== Exercise goal ==
The data below must be copied in full and without any change.

== Dataset entries ==
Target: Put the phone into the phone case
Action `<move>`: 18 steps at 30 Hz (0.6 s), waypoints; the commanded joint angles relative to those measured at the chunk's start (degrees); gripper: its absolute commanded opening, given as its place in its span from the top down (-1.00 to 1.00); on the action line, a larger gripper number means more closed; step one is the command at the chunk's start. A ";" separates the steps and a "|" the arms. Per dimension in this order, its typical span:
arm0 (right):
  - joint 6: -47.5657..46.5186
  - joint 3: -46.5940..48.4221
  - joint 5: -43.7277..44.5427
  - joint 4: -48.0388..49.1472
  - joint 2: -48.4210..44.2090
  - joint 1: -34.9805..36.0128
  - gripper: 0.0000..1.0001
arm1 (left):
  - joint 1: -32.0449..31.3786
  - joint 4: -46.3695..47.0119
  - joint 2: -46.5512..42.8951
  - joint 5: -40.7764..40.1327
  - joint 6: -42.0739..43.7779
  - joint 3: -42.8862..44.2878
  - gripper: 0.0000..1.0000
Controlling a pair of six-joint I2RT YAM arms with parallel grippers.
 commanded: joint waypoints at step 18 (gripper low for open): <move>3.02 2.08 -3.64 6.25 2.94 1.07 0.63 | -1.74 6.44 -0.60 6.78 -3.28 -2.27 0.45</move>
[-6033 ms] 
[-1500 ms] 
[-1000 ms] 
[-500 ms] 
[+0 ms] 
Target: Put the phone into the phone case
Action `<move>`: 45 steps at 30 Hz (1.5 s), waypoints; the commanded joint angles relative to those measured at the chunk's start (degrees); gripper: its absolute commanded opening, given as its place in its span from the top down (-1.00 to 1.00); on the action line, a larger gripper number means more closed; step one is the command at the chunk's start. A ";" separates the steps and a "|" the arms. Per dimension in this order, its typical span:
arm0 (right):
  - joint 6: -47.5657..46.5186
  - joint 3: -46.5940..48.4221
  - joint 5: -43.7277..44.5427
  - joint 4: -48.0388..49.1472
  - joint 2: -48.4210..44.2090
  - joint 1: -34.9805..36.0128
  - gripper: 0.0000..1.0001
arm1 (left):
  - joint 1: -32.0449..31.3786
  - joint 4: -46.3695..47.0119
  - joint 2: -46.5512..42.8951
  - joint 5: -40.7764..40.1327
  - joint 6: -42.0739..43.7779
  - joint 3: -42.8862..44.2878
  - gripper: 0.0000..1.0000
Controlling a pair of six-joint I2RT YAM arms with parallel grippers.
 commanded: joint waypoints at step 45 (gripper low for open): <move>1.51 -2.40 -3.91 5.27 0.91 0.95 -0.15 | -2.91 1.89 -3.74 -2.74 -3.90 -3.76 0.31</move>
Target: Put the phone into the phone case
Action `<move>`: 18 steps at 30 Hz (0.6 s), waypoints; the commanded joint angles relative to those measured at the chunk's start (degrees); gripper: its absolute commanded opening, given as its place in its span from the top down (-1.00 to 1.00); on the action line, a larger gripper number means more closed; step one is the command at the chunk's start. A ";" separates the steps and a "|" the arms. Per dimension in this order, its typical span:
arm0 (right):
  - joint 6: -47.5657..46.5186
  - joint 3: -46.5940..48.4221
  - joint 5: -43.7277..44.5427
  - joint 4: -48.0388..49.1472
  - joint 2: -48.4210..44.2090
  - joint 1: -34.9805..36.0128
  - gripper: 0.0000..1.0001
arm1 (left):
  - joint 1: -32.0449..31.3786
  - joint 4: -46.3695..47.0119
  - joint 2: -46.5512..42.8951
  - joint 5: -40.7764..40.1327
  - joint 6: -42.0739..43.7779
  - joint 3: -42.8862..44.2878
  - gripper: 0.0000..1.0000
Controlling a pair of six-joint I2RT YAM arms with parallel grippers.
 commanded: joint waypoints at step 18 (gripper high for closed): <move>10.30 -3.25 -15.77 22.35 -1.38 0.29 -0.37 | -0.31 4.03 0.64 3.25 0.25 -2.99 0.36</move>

== Answer section ==
Target: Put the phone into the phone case
Action `<move>`: 18 steps at 30 Hz (0.6 s), waypoints; the commanded joint angles relative to those measured at the chunk's start (degrees); gripper: its absolute commanded opening, given as its place in its span from the top down (-1.00 to 1.00); on the action line, a larger gripper number means more closed; step one is the command at the chunk's start. A ";" separates the steps and a "|" the arms. Per dimension in this order, its typical span:
arm0 (right):
  - joint 6: -47.5657..46.5186
  - joint 3: -46.5940..48.4221
  - joint 5: -43.7277..44.5427
  - joint 4: -48.0388..49.1472
  - joint 2: -48.4210..44.2090
  - joint 1: -34.9805..36.0128
  - gripper: 0.0000..1.0001
arm1 (left):
  - joint 1: -32.0449..31.3786
  - joint 4: -46.3695..47.0119
  - joint 2: -46.5512..42.8951
  - joint 5: -40.7764..40.1327
  - joint 6: -42.0739..43.7779
  - joint 3: -42.8862..44.2878
  - gripper: 0.0000..1.0000
Controlling a pair of six-joint I2RT YAM arms with parallel grippers.
 commanded: joint waypoints at step 18 (gripper low for open): <move>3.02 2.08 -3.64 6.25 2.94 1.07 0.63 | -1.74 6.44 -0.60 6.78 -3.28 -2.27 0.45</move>
[-6033 ms] 
[-1500 ms] 
[-1000 ms] 
[-500 ms] 
[+0 ms] 
Target: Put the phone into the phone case
Action `<move>`: 45 steps at 30 Hz (1.5 s), waypoints; the commanded joint angles relative to those measured at the chunk's start (degrees); gripper: its absolute commanded opening, given as its place in its span from the top down (-1.00 to 1.00); on the action line, a larger gripper number means more closed; step one is the command at the chunk's start. A ";" separates the steps and a "|" the arms. Per dimension in this order, its typical span:
arm0 (right):
  - joint 6: -47.5657..46.5186
  - joint 3: -46.5940..48.4221
  - joint 5: -43.7277..44.5427
  - joint 4: -48.0388..49.1472
  - joint 2: -48.4210..44.2090
  - joint 1: -34.9805..36.0128
  - gripper: 0.0000..1.0001
arm1 (left):
  - joint 1: -32.0449..31.3786
  - joint 4: -46.3695..47.0119
  - joint 2: -46.5512..42.8951
  - joint 5: -40.7764..40.1327
  - joint 6: -42.0739..43.7779
  - joint 3: -42.8862..44.2878
  - gripper: 0.0000..1.0000
Controlling a pair of six-joint I2RT YAM arms with parallel grippers.
 commanded: joint waypoints at step 45 (gripper low for open): <move>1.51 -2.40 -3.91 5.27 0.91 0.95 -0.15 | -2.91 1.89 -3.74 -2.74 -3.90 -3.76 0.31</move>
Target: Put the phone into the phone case
Action `<move>`: 18 steps at 30 Hz (0.6 s), waypoints; the commanded joint angles relative to those measured at the chunk's start (degrees); gripper: its absolute commanded opening, given as its place in its span from the top down (-1.00 to 1.00); on the action line, a larger gripper number means more closed; step one is the command at the chunk's start. A ";" separates the steps and a "|" the arms. Per dimension in this order, its typical span:
arm0 (right):
  - joint 6: -47.5657..46.5186
  - joint 3: -46.5940..48.4221
  - joint 5: -43.7277..44.5427
  - joint 4: -48.0388..49.1472
  - joint 2: -48.4210..44.2090
  - joint 1: -34.9805..36.0128
  - gripper: 0.0000..1.0001
arm1 (left):
  - joint 1: -32.0449..31.3786
  - joint 4: -46.3695..47.0119
  - joint 2: -46.5512..42.8951
  - joint 5: -40.7764..40.1327
  - joint 6: -42.0739..43.7779
  - joint 3: -42.8862..44.2878
  - gripper: 0.0000..1.0000
Controlling a pair of six-joint I2RT YAM arms with parallel grippers.
 commanded: joint waypoints at step 18 (gripper high for closed): <move>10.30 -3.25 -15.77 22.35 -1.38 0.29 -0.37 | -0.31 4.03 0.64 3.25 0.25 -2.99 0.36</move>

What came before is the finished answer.